TASK OBJECTIVE: Each line of the data below that carries the word "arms" needs to be copied.

DATA:
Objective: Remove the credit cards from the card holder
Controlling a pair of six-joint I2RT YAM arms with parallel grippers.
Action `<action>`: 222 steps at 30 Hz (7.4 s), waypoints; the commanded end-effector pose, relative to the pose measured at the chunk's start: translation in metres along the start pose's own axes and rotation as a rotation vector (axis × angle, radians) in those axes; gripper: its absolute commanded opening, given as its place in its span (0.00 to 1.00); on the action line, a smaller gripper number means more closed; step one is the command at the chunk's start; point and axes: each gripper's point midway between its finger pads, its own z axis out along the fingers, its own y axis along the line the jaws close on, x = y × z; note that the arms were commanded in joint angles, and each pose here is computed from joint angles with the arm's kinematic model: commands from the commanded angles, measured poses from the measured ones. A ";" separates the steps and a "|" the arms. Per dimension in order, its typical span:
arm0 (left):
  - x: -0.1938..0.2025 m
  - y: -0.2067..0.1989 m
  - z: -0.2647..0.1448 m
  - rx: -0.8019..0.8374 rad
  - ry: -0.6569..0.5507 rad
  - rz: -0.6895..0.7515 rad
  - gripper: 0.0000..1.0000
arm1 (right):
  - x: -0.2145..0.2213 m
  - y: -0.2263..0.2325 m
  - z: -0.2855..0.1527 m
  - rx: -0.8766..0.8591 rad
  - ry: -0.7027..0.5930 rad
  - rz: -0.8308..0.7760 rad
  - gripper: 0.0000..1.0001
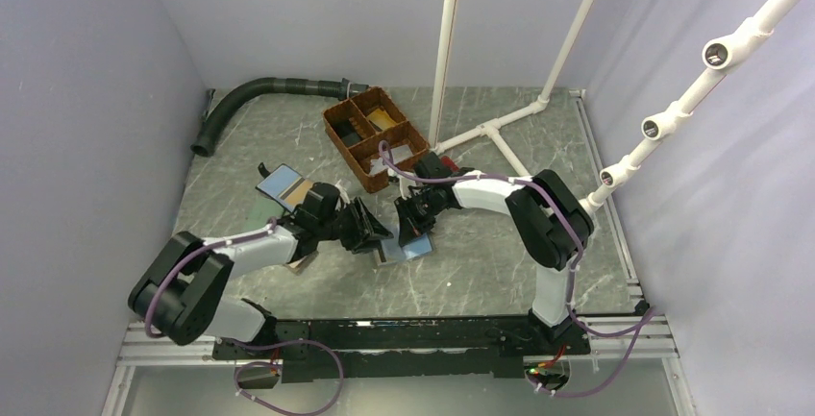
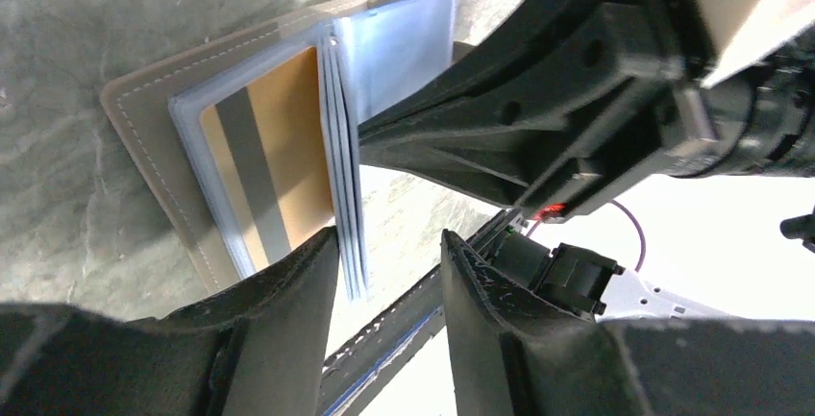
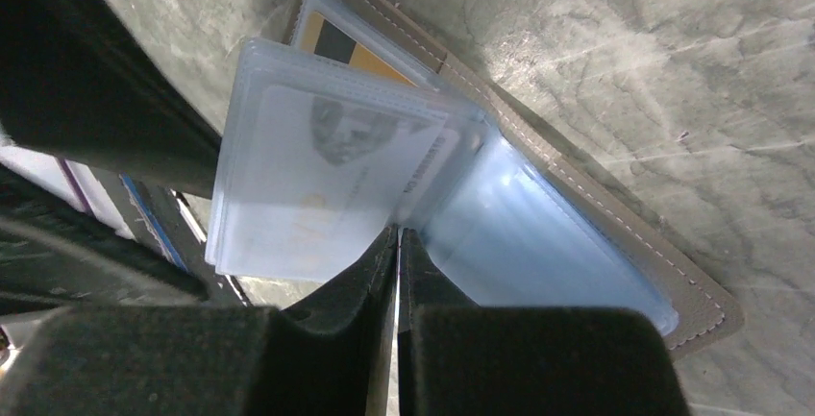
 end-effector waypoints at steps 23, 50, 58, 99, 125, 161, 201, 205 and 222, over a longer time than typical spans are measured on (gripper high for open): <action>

EXERCISE OUTPUT:
Controlling a pair of six-joint I2RT YAM arms with parallel grippers.
Action `<action>`: 222 steps at 30 Hz (7.4 s), waypoints; the commanded end-effector pose, relative to the pose measured at the chunk's start: translation in metres along the start pose's own axes and rotation as a rotation vector (axis × angle, radians) in those axes; gripper: its absolute commanded opening, given as its place in its span (0.00 to 1.00); on the action line, a smaller gripper number means more closed; step one is the command at the chunk's start; point and axes: each gripper's point midway between its finger pads, its own z axis out along the fingers, its own y axis along the line the jaws close on, x = y × z; note that the arms were commanded in joint angles, and each pose here is computed from joint angles with the arm's kinematic model: commands from the commanded angles, measured poses from the measured ones. A ";" separates the steps and a "|" the arms. Per dimension in order, its typical span:

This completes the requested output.